Work request » Take each line from the material below that includes the string "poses" and copy it.
----------------
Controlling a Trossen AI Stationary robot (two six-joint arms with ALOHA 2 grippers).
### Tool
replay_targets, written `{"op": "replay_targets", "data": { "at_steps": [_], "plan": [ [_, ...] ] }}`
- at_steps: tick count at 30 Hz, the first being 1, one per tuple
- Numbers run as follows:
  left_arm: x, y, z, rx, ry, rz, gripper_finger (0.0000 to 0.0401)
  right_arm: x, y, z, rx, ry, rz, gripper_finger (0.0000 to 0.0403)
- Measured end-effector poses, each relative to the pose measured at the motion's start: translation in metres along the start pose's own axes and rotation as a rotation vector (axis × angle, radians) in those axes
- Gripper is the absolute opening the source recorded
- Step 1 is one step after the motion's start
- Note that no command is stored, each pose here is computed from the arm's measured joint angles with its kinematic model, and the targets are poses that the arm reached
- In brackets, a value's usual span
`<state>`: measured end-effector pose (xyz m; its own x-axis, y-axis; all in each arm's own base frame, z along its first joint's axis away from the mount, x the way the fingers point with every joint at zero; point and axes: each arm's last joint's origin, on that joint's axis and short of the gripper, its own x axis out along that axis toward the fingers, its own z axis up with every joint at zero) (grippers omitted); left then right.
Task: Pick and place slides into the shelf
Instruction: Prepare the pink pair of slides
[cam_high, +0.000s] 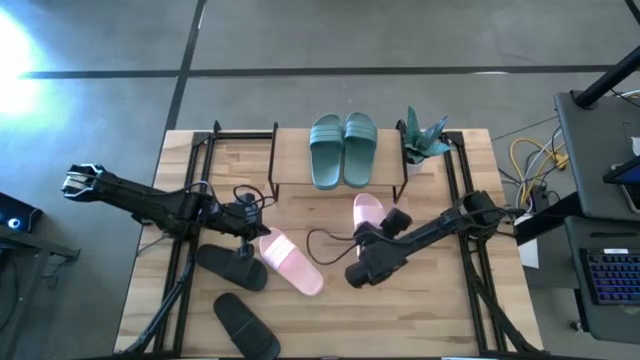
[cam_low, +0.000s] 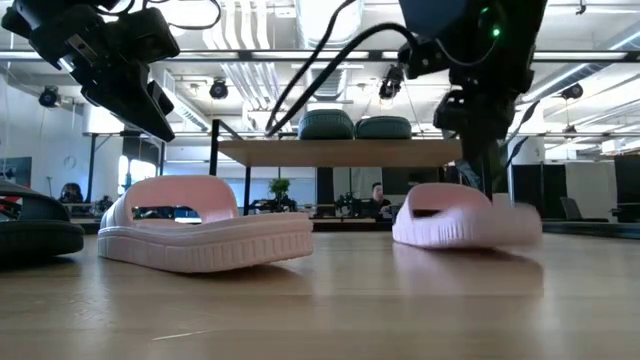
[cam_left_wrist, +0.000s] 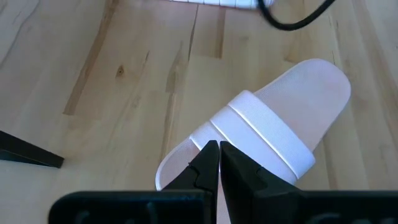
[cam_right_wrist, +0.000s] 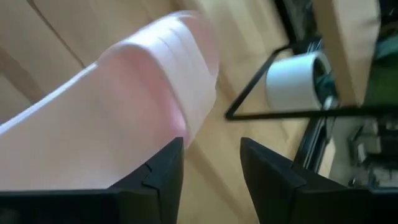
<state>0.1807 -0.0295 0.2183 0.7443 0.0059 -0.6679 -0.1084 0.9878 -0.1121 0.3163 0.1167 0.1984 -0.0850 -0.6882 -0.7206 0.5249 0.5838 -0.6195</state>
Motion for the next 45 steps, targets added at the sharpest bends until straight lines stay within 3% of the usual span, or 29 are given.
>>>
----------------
Exercise answer »
- Measured end-effector poses, each relative to the pose measured at the motion's start: translation in metres along the start pose's own axes and rotation as a rotation vector (axis × angle, radians) in those axes
- Note that no command is stored, each pose here is computed from the arm's measured joint angles with its kinematic model, and the targets are poses that the arm reached

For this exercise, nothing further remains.